This week I’ve reflected on the vastly different backgrounds my students have and bring to the classroom every day. This has been eye-opening, but I have to admit, it’s changed my thinking a little. Which is both good and bad.
I have realized, over the past week, that when I went to grade some of my more challenging students, particularly my ELL student or my student with behavioral issues, I was being lenient because of their life situations. I was overlooking spelling mistakes/punctuation and grading my ELL student more leniently. I was accepting my behavioral student’s paper at full-credit even though it was weeks late and I would have given any other student only half-credit.
When I stepped back and critically reflected on my week, I realized my mistake.
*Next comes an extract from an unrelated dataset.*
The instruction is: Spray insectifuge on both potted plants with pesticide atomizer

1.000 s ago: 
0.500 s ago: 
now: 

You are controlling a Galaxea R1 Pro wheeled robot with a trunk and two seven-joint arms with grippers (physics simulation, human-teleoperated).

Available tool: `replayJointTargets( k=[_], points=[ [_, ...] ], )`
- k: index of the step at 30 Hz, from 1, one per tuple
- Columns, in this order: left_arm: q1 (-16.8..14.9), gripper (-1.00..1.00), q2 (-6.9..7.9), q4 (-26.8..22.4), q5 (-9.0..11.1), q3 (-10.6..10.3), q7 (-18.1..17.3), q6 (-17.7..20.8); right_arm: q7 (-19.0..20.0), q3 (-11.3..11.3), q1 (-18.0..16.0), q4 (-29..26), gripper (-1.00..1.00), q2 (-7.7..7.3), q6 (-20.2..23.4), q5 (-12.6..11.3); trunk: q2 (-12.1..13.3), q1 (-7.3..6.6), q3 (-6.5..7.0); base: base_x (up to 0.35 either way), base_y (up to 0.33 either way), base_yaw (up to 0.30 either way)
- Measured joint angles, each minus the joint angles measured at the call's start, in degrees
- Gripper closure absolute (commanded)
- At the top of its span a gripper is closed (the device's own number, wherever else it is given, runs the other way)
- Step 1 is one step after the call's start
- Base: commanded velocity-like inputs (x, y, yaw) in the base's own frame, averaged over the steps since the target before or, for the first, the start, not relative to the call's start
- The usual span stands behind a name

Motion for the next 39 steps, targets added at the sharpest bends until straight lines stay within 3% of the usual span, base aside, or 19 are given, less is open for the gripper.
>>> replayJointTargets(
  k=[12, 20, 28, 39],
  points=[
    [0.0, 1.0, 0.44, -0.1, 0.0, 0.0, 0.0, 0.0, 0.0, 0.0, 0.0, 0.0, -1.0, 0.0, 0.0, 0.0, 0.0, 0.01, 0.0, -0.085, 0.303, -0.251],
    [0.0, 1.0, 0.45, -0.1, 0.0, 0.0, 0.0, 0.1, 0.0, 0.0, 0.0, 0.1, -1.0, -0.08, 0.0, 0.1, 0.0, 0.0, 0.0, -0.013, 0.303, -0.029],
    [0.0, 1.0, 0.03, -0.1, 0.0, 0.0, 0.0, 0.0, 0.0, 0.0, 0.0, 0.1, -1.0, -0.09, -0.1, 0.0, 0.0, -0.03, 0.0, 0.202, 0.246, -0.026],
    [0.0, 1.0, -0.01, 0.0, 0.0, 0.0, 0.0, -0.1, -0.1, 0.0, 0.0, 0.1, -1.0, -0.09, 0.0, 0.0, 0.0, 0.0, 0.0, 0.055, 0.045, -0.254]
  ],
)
Sure, there’s something to be said about understanding a student’s background and life challenges; however, it should not mean I am dramatically changing my thought process and grading system.
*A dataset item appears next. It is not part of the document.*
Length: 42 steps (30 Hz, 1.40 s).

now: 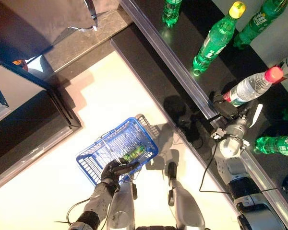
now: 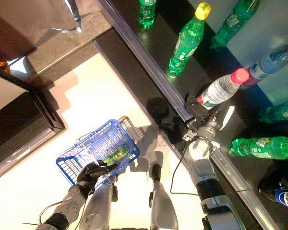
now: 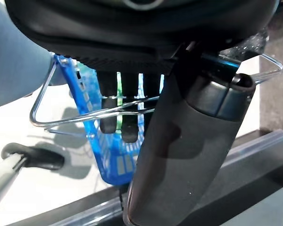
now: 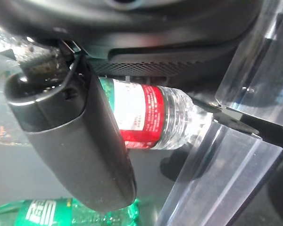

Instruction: Pick up the drink and place into the basket.

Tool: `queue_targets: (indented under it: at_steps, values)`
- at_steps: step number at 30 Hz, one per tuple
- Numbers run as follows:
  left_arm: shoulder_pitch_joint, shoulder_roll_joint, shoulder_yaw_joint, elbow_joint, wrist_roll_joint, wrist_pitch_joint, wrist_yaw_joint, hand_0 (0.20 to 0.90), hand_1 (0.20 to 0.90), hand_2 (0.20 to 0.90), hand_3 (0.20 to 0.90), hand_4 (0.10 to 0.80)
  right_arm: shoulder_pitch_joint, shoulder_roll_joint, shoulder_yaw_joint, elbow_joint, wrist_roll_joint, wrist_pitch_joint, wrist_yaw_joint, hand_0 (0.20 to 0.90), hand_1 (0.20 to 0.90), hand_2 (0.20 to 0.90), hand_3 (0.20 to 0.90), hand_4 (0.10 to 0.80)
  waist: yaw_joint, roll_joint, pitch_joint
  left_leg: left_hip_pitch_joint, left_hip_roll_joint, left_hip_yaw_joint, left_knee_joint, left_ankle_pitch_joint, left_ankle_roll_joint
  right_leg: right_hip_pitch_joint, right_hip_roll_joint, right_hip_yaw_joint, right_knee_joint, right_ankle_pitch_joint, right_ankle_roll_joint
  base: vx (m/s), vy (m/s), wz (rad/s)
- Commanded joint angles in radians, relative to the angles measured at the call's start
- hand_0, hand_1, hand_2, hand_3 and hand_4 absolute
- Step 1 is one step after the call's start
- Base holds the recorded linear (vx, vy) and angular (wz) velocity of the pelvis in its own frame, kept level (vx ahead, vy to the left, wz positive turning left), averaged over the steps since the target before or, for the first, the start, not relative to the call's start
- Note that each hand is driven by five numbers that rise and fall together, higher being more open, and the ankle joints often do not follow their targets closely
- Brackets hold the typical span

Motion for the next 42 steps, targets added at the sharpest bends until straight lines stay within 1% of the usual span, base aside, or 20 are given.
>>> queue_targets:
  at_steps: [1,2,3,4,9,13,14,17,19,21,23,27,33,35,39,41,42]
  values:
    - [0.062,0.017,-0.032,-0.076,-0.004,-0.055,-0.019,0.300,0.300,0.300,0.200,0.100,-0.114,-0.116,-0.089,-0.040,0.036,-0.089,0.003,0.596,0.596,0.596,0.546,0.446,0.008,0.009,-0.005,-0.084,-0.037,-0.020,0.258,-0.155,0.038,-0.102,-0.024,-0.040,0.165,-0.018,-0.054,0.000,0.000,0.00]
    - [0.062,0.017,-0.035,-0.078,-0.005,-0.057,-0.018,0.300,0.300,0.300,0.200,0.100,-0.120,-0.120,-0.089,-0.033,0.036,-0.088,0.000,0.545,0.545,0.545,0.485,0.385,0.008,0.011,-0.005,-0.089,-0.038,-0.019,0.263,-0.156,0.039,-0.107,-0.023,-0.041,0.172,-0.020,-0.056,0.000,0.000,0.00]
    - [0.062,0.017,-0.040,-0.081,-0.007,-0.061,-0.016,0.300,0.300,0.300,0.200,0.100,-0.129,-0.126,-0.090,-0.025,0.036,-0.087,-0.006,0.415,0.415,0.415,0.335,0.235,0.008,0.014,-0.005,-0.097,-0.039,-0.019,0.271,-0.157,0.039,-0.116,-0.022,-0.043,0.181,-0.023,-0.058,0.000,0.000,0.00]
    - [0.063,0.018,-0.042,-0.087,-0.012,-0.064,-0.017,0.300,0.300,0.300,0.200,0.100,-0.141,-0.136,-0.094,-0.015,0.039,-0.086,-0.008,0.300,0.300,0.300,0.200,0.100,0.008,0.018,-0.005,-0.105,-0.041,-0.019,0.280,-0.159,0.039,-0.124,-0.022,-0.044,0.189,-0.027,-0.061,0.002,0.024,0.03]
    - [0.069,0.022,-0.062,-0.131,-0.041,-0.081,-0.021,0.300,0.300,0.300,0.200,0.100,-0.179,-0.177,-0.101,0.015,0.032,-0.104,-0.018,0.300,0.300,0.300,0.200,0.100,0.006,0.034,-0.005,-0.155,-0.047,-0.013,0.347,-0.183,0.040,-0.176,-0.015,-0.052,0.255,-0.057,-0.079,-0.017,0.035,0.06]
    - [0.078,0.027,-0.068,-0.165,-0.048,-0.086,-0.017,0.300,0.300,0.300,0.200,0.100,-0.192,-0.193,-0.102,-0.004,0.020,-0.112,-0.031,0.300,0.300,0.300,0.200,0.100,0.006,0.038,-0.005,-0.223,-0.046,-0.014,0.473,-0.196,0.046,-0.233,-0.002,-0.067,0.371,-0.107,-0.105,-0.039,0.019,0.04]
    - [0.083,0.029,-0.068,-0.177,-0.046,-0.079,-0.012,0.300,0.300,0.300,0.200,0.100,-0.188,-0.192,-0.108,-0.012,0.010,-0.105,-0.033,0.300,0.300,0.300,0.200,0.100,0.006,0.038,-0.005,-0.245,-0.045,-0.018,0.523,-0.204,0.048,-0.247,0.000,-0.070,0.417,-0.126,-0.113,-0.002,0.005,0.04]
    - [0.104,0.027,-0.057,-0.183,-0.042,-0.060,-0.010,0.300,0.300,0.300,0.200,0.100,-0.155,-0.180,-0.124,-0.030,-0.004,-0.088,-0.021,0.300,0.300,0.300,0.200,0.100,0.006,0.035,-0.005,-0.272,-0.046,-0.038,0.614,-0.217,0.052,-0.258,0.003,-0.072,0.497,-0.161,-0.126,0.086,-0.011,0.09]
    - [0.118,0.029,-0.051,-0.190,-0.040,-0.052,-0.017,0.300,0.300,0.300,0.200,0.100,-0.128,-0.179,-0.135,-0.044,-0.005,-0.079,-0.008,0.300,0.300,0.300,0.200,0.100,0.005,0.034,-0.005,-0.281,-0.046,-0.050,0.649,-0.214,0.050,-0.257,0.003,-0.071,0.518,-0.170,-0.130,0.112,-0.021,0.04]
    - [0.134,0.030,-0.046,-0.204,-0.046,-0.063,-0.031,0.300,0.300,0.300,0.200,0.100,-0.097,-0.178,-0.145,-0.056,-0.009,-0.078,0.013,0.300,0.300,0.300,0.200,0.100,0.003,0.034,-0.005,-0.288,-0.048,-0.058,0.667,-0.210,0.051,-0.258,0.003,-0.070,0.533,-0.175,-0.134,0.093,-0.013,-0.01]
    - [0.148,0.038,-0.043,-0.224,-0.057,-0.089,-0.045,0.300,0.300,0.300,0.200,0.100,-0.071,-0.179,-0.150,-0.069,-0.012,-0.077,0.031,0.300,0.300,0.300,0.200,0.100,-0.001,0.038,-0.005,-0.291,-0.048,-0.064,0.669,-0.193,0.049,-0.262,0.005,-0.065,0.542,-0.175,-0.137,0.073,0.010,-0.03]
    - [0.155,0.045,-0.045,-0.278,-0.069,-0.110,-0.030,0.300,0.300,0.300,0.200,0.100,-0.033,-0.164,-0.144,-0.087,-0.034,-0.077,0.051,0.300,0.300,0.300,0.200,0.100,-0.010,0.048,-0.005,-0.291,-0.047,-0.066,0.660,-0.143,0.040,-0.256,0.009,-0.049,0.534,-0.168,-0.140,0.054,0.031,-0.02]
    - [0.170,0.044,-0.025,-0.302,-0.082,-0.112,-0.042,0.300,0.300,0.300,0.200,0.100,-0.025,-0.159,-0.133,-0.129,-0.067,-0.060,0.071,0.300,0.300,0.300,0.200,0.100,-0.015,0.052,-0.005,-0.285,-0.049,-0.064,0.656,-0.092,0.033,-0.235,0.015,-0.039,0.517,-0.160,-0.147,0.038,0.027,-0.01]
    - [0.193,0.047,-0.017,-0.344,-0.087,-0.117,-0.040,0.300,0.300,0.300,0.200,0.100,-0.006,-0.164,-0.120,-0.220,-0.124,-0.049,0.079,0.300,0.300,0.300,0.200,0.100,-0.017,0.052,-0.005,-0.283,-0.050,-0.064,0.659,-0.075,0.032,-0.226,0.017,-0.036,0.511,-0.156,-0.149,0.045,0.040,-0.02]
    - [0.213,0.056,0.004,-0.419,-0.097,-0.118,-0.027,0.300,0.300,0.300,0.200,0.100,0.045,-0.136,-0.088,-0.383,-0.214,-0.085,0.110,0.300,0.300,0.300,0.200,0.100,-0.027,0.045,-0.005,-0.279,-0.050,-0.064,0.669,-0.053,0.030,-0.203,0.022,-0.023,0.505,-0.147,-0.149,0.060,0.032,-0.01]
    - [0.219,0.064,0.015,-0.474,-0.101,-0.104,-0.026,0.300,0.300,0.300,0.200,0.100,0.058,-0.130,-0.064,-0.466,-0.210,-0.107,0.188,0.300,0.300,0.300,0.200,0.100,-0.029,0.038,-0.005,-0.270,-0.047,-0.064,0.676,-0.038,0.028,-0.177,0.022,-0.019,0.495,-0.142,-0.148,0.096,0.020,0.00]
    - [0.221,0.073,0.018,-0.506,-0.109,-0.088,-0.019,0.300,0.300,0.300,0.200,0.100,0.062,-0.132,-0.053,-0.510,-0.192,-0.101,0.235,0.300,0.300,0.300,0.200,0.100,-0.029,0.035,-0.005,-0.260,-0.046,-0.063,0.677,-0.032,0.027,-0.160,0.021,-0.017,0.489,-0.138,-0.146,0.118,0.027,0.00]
I came across this picture on the internet which speaks to the dilemma I’ve been having:
In my opinion, the ‘Halo Effect,’ as shown in this picture, is seeing a strong student as always doing well in class, thus going into grading with the expectation that he or she will automatically score high on an assignment. The ‘Horn Effect’ on the other hand, is then the opposite–thinking a poor-scoring student will always score low. I have to admit, some of these biases have crept into my mind while grading a time or two.
What I’m more concerned with right now, however, is the last bullet statement: being overly lenient. When I really think about the assignments I’ve put into the grade book for some of my struggling students, at times I have awarded them more than they deserved. For example, my student with behavioral issues, who skipped the first week of classes, came in the second and wouldn’t do anything, then finally started to follow along with reading, turned in a journal assignment to me via email. This assignment was close to a month late, and was riddled with spelling and capitalization errors, but I wanted to award her a 6 out of 10 for her effort. She had finally handed something in! She was turning over a new leaf!
The scored she really deserved, however, was a 4. She had not completed the assignment on time, or even within a reasonable amount of time. She had not turned in a printed copy, which I required. She had not taken into consideration the rubric, which outlined grammar and spelling and capitalization as important aspects of the grade. She also had not taken the assignment seriously, using slang and casual language. Despite my heart’s desire to give her at least a 6, I had to award her what I would award any other student in the class.
And that made me realize something–that I shouldn’t accommodate or lower my expectations for students, even struggling students. Part of their progress, and maybe even the most important part of their progress, will come from me motivating them and pushing them to be better, to hand in assignments on time, to put effort into their work, and to meet expectations.
My goal as I move into next week is to keep background and learner differences in mind, while not lowering my expectations. I can change expectations based on legitimate concerns or issues with certain students, but I must grade fairly, honestly, and without being biased or lenient to a certain someone or someones.